WORK ORDER » Here are some records; copy every line that holds the word "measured".

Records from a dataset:
+++

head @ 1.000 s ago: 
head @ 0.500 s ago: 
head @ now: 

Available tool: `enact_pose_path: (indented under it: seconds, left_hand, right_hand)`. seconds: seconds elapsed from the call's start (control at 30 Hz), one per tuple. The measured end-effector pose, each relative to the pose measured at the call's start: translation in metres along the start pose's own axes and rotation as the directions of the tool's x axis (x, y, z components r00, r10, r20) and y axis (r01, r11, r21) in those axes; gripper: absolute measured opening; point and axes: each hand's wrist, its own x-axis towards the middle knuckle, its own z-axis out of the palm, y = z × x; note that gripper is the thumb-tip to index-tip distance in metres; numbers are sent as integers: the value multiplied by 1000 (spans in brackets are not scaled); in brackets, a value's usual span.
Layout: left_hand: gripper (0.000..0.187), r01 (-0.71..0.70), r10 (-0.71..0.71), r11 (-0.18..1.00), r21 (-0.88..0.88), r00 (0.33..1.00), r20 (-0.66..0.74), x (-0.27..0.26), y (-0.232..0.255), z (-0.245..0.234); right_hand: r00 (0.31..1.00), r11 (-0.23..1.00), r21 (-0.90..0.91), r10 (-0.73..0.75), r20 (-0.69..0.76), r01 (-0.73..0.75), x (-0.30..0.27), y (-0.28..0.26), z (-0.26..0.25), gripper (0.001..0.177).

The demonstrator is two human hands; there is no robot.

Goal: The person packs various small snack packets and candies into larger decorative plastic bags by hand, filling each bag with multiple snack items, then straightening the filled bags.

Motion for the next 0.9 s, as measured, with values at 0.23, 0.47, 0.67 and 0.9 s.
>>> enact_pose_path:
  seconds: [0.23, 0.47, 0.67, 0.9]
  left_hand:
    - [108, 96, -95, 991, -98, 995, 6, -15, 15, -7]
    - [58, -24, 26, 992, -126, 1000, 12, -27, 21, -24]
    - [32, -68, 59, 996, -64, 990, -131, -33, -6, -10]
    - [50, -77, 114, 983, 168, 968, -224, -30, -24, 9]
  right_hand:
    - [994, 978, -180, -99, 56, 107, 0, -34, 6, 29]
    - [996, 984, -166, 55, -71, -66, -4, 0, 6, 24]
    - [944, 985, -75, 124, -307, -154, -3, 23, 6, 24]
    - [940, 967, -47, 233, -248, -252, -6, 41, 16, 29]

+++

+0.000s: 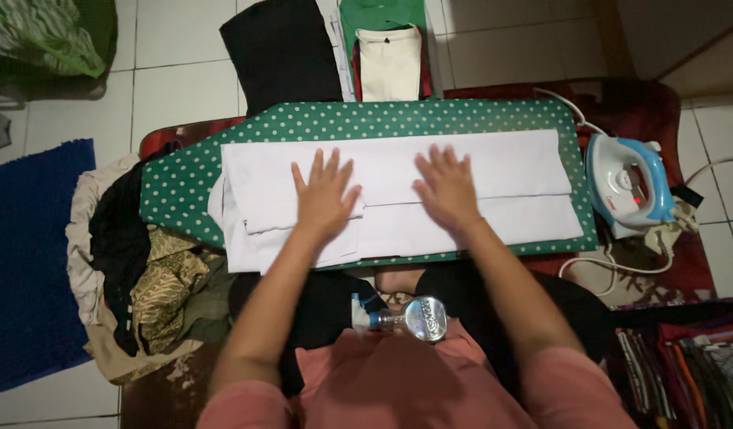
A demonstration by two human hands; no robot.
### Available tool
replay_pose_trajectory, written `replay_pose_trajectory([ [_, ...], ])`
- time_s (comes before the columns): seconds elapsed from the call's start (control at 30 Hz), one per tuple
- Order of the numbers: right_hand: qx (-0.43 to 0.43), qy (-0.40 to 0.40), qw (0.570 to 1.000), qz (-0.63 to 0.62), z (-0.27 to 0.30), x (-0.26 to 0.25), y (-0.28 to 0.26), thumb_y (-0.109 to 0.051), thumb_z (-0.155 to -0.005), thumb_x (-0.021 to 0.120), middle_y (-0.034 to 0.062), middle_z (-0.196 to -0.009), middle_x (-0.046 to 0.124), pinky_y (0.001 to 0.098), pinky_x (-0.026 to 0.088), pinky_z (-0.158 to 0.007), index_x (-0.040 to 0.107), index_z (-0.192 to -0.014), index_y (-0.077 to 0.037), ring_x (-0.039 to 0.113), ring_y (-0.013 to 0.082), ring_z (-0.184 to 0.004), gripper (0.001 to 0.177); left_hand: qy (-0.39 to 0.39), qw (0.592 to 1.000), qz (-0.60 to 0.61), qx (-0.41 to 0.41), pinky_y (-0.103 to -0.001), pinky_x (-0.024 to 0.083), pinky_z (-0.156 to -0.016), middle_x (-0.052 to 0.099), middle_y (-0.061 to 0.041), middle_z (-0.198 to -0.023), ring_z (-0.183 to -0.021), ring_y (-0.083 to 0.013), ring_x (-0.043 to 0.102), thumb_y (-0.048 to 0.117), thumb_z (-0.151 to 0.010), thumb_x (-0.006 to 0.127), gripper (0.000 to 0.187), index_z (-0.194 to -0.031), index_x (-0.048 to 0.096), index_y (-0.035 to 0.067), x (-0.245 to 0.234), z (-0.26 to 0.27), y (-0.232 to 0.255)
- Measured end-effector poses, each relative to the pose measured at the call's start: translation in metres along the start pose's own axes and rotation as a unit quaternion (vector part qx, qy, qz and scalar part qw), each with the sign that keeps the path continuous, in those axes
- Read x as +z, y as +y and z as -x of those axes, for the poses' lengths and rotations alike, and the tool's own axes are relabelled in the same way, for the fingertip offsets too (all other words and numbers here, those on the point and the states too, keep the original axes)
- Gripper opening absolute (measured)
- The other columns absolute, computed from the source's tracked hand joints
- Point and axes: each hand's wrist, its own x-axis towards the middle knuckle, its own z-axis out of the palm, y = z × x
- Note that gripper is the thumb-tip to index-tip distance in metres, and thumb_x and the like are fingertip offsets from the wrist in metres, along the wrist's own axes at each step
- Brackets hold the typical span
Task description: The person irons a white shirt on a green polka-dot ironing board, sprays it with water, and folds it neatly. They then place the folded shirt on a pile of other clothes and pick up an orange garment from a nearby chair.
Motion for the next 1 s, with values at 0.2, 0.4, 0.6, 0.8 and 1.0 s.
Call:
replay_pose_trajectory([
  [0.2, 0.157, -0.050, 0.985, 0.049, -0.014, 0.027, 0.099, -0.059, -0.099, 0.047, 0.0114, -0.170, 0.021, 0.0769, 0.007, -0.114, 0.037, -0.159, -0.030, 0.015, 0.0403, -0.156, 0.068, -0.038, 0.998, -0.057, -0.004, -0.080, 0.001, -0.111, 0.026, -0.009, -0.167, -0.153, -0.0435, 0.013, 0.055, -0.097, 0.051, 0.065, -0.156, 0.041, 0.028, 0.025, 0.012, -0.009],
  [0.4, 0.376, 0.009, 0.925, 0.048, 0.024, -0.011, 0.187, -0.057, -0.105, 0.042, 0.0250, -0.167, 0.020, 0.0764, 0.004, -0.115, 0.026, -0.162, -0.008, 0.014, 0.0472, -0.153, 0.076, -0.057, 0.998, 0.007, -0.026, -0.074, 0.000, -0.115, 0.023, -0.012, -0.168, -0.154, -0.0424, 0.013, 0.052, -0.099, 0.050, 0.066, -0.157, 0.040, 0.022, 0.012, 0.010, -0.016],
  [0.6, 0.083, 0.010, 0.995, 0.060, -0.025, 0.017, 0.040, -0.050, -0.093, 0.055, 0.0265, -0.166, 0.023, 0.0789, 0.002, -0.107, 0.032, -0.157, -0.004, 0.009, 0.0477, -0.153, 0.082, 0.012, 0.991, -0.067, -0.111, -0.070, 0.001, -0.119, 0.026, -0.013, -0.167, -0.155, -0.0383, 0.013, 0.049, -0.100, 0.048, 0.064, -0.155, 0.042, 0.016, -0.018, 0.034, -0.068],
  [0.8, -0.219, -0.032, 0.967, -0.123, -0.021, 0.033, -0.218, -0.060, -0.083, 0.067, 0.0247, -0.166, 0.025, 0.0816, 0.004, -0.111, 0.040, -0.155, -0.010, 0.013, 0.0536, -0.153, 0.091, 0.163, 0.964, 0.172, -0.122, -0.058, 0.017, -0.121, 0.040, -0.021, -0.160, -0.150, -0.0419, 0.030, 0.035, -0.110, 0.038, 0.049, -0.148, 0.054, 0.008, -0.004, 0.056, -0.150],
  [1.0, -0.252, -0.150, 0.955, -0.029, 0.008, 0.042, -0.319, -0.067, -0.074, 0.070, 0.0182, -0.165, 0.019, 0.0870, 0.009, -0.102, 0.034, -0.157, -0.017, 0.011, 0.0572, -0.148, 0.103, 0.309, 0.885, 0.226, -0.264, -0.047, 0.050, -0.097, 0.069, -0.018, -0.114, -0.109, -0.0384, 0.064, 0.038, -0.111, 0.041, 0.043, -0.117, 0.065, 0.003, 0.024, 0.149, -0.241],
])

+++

PROBLEM SOLUTION »
Available tool: `enact_pose_path: (indented under it: seconds, left_hand, right_hand)`. seconds: seconds elapsed from the call's start (control at 30 Hz), one per tuple. The measured end-effector pose, each relative to the pose measured at the call's start: translation in metres along the start pose's own axes and rotation as the directions of the tool's x axis (x, y, z components r00, r10, r20) and y axis (r01, r11, r21) in those axes; gripper: absolute measured opening; point and axes: each hand's wrist, its own x-axis towards the middle knuckle, its own z-axis out of the palm, y = z × x; note that gripper is the thumb-tip to index-tip distance in metres; numbers are sent as integers: the value multiplied by 1000 (spans in brackets are not scaled); in brackets, a value's usual span.
Motion for the next 0.9 s, as measured, with values at 0.23, 0.47, 0.67 and 0.9 s.
- Measured end-effector poses, each relative to the pose measured at the call's start: translation in metres along the start pose's own axes and rotation as a unit quaternion (vector part qx, qy, qz and scalar part qw), each with the sign that keeps the path continuous, in those axes
- Gripper opening absolute (measured)

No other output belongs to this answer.